Tuesday, February 3, 2009

Growing Up


This past Sunday I finally got a chance to visit a friend of mine that had just had her first baby. Just, as in 4 months ago.

Yeah, I know I'm a lousy friend, but at least I did finally see that sweet little baby! There are other people I know that have just had their third and fourth babies (three years ago and six months ago, respectively), and I have yet to visit them. Of course, the mother of these two babies is actually my cousin, and not just a friend. For some reason, I feel like that is explanation enough...

And so I was able to hold this little guy on Sunday, and watch him do all those sweet little baby things, like babbling and laughing and hitting himself in the face with a toy. I watched my friend nurse him (well, it's not like I just sat and watched her, but I was there), I watched her play with him on the floor, change him into cute little jammies with puppies on each foot... Every possible thing that a "maybe-I'm-done-having-babies" person could ask for.

But you know what's really strange? None of it made me wish for another little one, or even made me completely nostalgic about my own little ones that are now big ones (uhh... I mean my kids).

I'm usually pretty predictable about desperately wanting another baby after I've been around a new one. But, even though this little guy was definitely the cutest little Stephen I have ever seen, I was perfectly content knowing I am past that stage with my own kids.

Does this mean that I am finally ready to accept that I have three kids - and will always have just three kids? No. After all, I may change my mind tomorrow, or even later today. I think this just simply means that I am learning to enjoy my own kids as they grow. It seems that every new age and stage they reach is more fun than the last. I can actually picture Daniel and myself with three older kids - and there is no baby carrier next to us in that picture.

Of course, all this came at the same time that Abby became an adult (or rather a b-dult, according to Abby). Today, after I asked her to stop banging her feet against the floor while she was coloring, she simply responded, "Sorry! I'm just so used to doing my own thing." You know, like paying rent and cooking dinner and heading off to work every morning...?

She then followed me around the house for the next 50 minutes while I cleaned and she rambled - I mean talked to me. She talked to me about ice skates, and how her doll needs some, and how she likes to pretend her knee-high socks are ice skates. She explained to me what a stranger is, and how to react if I come across one. I promise to run, and tell my mom or my teacher right away. "Umm, Dr. Wilson? Some stranger just talked to me in the hallway. What should I do?"

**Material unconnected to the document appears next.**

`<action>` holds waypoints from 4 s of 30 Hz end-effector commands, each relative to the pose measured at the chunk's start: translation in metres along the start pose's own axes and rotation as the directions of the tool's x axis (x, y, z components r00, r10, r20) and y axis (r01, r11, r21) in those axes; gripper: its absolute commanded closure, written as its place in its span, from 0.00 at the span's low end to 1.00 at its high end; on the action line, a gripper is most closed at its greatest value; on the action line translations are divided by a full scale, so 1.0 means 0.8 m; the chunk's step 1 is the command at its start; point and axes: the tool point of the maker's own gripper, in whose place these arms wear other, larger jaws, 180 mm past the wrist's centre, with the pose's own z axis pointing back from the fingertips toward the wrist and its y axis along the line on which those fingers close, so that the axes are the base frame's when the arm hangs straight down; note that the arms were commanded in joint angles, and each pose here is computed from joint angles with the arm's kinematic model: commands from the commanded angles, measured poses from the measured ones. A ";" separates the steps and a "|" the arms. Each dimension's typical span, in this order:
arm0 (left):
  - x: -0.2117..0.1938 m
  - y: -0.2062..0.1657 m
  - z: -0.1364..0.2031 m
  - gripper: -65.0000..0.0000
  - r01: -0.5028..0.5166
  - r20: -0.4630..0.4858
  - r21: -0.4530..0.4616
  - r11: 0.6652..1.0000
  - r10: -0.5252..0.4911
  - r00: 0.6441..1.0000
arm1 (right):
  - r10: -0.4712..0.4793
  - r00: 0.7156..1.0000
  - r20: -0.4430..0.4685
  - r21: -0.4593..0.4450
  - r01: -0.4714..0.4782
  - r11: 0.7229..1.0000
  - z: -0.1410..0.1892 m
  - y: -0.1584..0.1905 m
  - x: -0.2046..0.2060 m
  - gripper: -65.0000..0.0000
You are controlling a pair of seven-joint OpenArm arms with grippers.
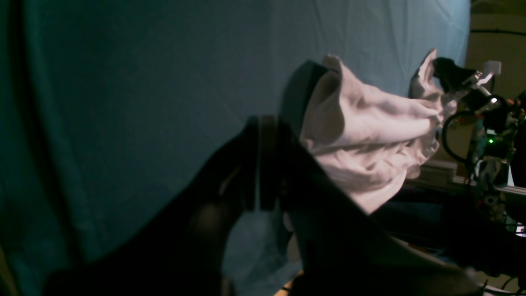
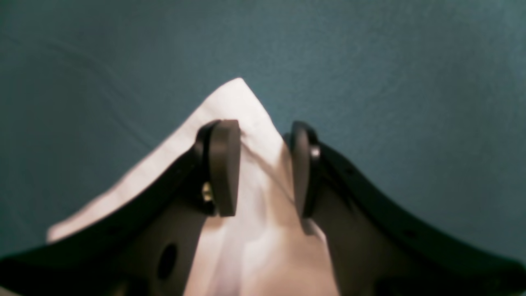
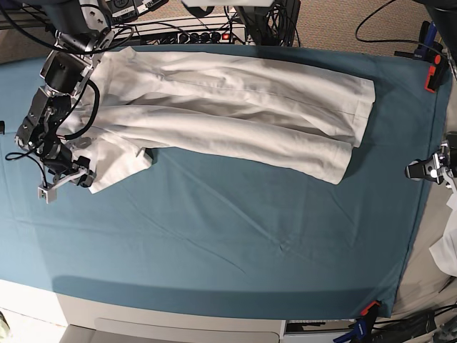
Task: Fold the T-shirt properly
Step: 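Grasp the collar end of the folded shirt with the right gripper and tuck it, then move the left gripper to the hem end of the folded shirt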
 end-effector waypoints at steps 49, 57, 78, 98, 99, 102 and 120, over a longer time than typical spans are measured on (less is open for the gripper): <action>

And Abby has also grown socially. She has lots of friends - best friends, even. She is invited to birthday parties a lot. While I sit in the van waiting to pick her up from school, she stands outside with her friends, their arms around each other's shoulders and laughing. Abby thinks about what would be the perfect Christmas present for her friends, or what would make the perfect tea party to which she could invite her friends. She has, on several occasions, asked for a nice couch of her own to place in her bedroom, so she could have friends over and offer them a place to sit.

But with all the growing up that Abby seems to be doing, I don't feel that same apprehension about her leaving babyhood behind that I used to feel. I'm sort of excited about this growing. Every day I'm reminded of just how little she knows about life. I get to literally teach her something new about life every day. Just today, for instance, I taught her what a tongue-twister is. A tongue-twister. When is the last time you had to be taught such a thing?

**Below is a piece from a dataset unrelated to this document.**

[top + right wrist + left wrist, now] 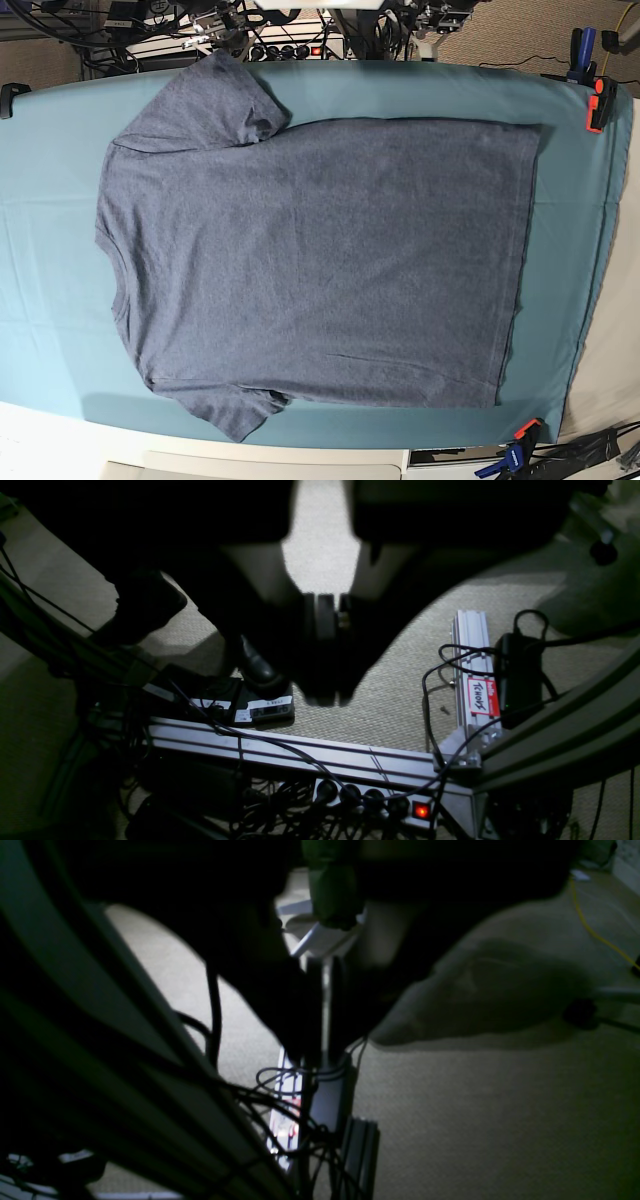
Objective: Fold the T-shirt properly
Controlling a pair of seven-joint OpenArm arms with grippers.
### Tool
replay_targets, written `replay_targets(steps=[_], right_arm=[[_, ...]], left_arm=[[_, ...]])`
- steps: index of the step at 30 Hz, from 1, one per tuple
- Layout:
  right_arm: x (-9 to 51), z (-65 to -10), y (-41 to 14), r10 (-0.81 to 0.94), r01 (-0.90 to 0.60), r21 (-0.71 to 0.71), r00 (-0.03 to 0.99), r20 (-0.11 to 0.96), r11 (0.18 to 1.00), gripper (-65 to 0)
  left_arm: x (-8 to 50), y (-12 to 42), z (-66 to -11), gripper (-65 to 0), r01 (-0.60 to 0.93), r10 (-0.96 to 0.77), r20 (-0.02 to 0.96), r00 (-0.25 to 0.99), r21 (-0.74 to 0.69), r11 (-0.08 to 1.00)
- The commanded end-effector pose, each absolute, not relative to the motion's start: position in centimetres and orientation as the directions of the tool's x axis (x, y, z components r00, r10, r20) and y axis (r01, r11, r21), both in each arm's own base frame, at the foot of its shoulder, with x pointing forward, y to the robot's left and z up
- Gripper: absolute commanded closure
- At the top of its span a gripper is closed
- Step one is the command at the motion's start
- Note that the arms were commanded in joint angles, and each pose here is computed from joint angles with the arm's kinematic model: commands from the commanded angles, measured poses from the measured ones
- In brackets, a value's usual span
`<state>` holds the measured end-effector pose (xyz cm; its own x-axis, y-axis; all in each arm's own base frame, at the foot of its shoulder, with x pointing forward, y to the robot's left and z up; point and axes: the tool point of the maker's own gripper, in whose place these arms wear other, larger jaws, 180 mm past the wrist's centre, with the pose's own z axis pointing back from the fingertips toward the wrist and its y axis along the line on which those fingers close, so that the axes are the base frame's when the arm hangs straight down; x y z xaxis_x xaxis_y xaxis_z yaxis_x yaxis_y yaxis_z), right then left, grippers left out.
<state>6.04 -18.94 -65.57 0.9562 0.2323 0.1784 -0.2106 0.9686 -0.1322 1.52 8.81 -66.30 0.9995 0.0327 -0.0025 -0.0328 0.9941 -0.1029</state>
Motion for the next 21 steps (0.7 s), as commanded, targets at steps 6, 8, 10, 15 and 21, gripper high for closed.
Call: replay_targets(steps=[6, 8, 10, 15, 21], right_arm=[[6.7, -65.4, -19.3, 0.232, -0.205, -0.144, 0.952, 0.199, 0.968, 0.0], [6.7, -65.4, -19.3, 0.232, -0.205, -0.144, 0.952, 0.199, 0.968, 0.0], [6.7, -65.4, -19.4, 0.232, -0.205, -0.144, 0.952, 0.199, 0.968, 0.0], [6.8, -65.4, -19.3, 0.232, -0.205, -0.144, 0.951, 0.202, 0.968, 0.0], [6.8, -65.4, -19.3, 0.232, -0.205, -0.144, 0.951, 0.203, 0.968, 0.0]], left_arm=[[1.8, 8.5, -66.3, -3.3, -0.026, 0.026, 0.004, 1.000, -0.109, 0.994], [1.8, 8.5, -66.3, -3.3, -0.026, 0.026, 0.004, 1.000, -0.109, 0.994], [1.8, 8.5, -66.3, -3.3, -0.026, 0.026, 0.004, 1.000, -0.109, 0.994], [1.6, 8.5, -66.3, -3.3, -0.026, 0.026, 0.001, 1.000, -0.109, 0.994], [0.3, 8.5, -66.3, -3.3, -0.028, 0.026, -0.018, 0.999, -0.109, 0.994]])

So we've spent part of the day coming up with tongue-twisters for Abby to try to say. This was all started, of course, by Punxsutawney Phil. You know, the groundhog? We heard a DJ on the radio ponder the relationship between groundhogs and woodchucks, and then proceed to do the "How much wood can a woodchuck chuck..." thing. That brought on a whole slew of other tongue twisters between Abby and me, and the rest is history.

I will tell you that Abby is not so good at creating her own tongue twisters just yet. But I leave you with a good one that the radio DJ came up with:

"How much hog can a groundhog ground, if a groundhog could ground hog?"